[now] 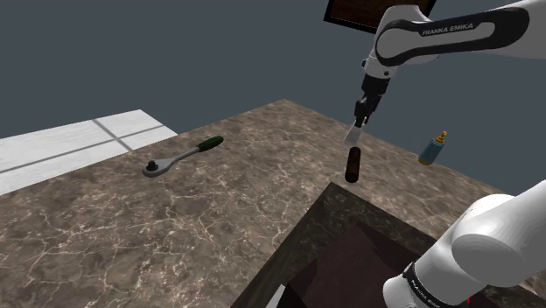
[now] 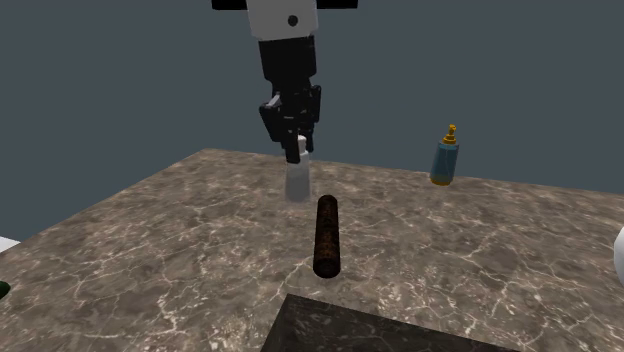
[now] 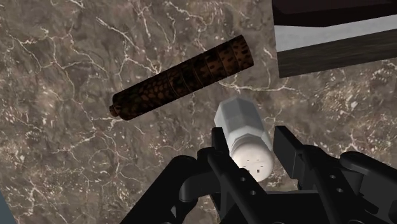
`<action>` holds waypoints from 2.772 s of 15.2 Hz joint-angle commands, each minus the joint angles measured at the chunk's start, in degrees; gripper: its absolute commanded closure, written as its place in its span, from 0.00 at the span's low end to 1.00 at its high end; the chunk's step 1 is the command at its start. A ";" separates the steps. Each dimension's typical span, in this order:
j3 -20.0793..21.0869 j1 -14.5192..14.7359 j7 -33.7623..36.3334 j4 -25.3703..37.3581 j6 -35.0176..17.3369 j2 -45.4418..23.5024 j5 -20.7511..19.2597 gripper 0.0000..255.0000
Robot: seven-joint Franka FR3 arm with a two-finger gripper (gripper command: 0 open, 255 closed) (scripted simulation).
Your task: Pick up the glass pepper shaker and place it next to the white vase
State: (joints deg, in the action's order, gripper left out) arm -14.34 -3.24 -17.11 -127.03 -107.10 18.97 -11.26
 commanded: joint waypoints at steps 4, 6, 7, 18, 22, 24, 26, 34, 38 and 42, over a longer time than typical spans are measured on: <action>0.25 0.10 -0.43 3.57 3.83 0.26 0.23 1.00; 0.35 0.14 -0.58 5.04 5.36 0.33 0.32 1.00; 0.41 0.16 -0.66 5.79 6.13 0.35 0.36 1.00; 0.88 0.40 -1.64 14.87 14.49 -0.34 0.87 1.00; 1.00 0.48 -2.05 18.56 17.54 -0.97 1.06 1.00; 1.04 0.52 -2.27 20.50 19.07 -1.36 1.15 1.00; 1.08 0.56 -2.50 22.49 20.61 -1.81 1.25 1.00; 1.12 0.68 -3.53 31.18 26.91 -4.17 1.66 1.00; 1.06 0.72 -4.13 36.03 30.18 -5.74 1.89 1.00; 0.93 0.72 -4.82 41.32 33.59 -7.61 2.15 1.00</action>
State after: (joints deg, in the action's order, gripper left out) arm -13.39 -2.52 -21.75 -87.12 -74.47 11.82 -9.16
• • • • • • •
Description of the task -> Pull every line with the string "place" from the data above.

Response to the exercise ->
`<action>` holds waypoints from 2.772 s of 15.2 Hz joint-angle commands, each minus the joint angles measured at the chunk's start, in degrees; gripper: its absolute commanded closure, written as its place in its span, from 0.00 at the span's low end to 1.00 at its high end; the chunk's step 1 is the command at its start. A ";" separates the steps. Each dimension's typical span, in this order:
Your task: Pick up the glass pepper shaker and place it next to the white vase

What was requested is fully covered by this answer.